The growing number of official United States Government (USG) entities that deliver foreign aid (perhaps as many as fifty separate government units) operate with considerable autonomy. While they carry out their functions under the general guidance of the Secretary of State, they have sometimes surprisingly weak linkages to each other and relatively modest systematic opportunity to co-ordinate their respective parts of United States Government aid. The largest among these entities is the United States Agency for International Development (USAID), which now delivers some one-half of American ODA and is the lead USG development co-operation agency. Similarly, the USG does not work from a single strategic vision of aid although the development chapter of President Bush's National Security Strategy is an important step in this direction. Rather, it relies more on a pragmatic approach that addresses development assistance themes of common operational concern among USG agencies and other pertinent actors, as needed. The influences that contribute to these different development assistance themes are multiple. At the highest level of official strategy, foreign aid is seen as an integral part of United States foreign policy, which itself is specifically described as a 'vision of United States national interests', as defined by several USG entities under the general guidance of the Secretary of State. Congress exercises an independent and very strong role in the shaping of foreign aid and is itself directly influenced by numerous lobby groups and other expressions of public opinion. The wide range of forces at work shaping foreign aid decision making, the current proliferation of developmental actors, and the lack of a single strategic vision for development co-operation, can leave the United States in a position of ad hoc development decision making.

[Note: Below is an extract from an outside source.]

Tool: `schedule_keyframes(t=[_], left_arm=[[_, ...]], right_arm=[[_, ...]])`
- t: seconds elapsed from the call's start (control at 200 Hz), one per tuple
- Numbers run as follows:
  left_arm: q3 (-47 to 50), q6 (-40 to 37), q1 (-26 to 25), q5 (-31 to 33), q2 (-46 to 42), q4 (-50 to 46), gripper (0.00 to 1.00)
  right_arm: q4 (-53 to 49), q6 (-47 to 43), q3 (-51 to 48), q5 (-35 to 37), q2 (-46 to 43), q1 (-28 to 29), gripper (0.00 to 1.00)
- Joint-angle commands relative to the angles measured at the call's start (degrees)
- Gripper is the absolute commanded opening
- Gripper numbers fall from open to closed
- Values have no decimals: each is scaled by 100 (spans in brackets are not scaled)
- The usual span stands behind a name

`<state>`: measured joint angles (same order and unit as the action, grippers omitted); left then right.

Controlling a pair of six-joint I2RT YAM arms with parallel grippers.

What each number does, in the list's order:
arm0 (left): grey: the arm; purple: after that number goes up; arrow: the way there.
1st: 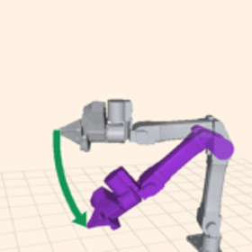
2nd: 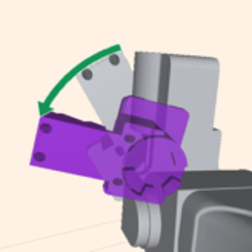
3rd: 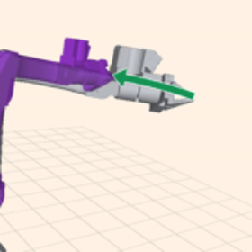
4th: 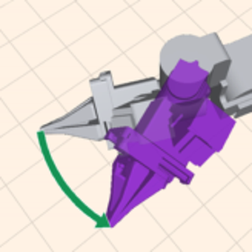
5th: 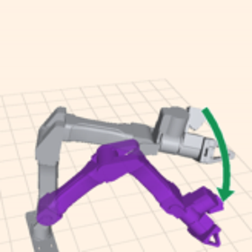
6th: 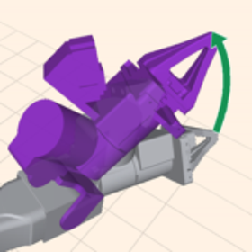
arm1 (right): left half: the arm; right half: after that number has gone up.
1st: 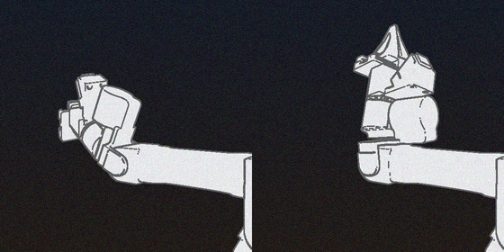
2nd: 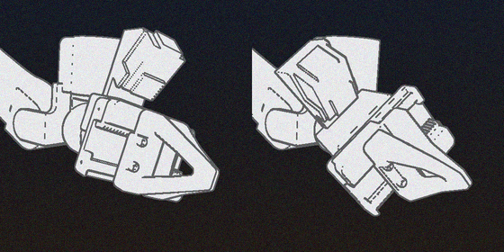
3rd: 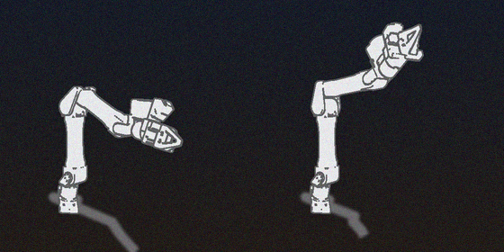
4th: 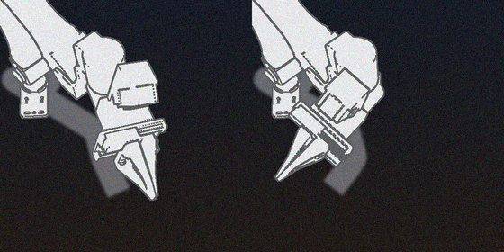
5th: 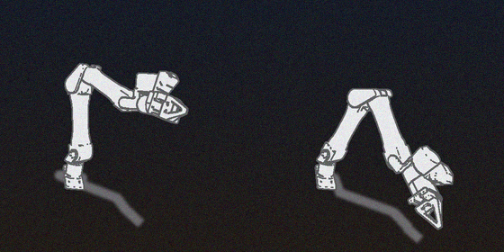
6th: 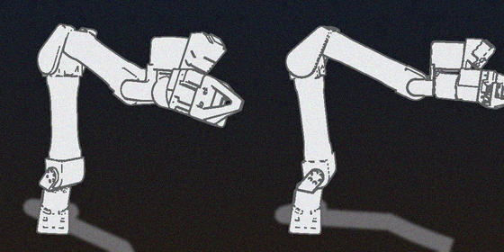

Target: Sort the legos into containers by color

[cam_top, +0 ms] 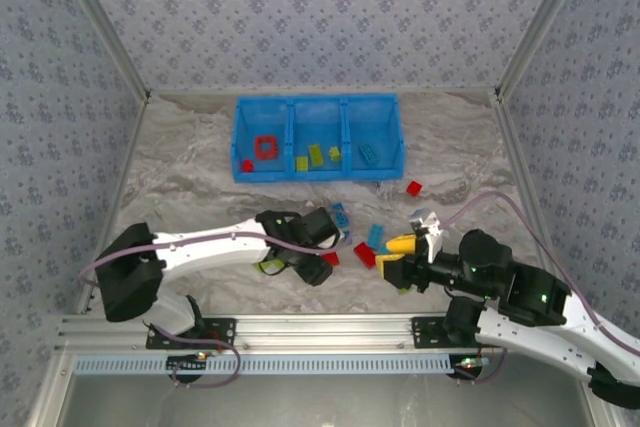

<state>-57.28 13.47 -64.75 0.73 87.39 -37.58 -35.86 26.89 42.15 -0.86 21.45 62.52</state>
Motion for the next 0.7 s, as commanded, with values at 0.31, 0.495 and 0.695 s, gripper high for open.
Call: schedule_keyframes(t=[0.31,0.495,0.695], left_arm=[[-693,-705,7,398,1272,239,66],[-637,-678,15,305,1496,418,55],[-578,-543,-35,287,1376,537,22]], right_arm=[[114,119,83,-120,534,58,57],[256,131,78,-81,529,57,57],[259,127,39,-4,556,58,57]])
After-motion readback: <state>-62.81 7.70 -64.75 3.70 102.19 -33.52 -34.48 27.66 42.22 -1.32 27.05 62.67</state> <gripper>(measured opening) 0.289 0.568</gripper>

The United States has an historic opportunity to consolidate strategy and organisation in the context of the MCA. If approved by Congress, this initiative will dramatically increase the size of aid, and refocus this part of the American vision for development around a results-based system that aims at poverty reduction in poor countries which have sound policies in governance and social and economic development.


(i) The United States should define more explicitly a system that can strategically bring together key USG development co-operation entities around a common vision and a framework of broadly co-ordinated action, and the National Security Strategy development chapter is a useful step in that direction. USAID, by virtue of its development mandate and experience, would seem well placed to assume a much stronger leadership role within this system and is encouraged to do so. The MCA presents an opportunity for such strategic and operational reform.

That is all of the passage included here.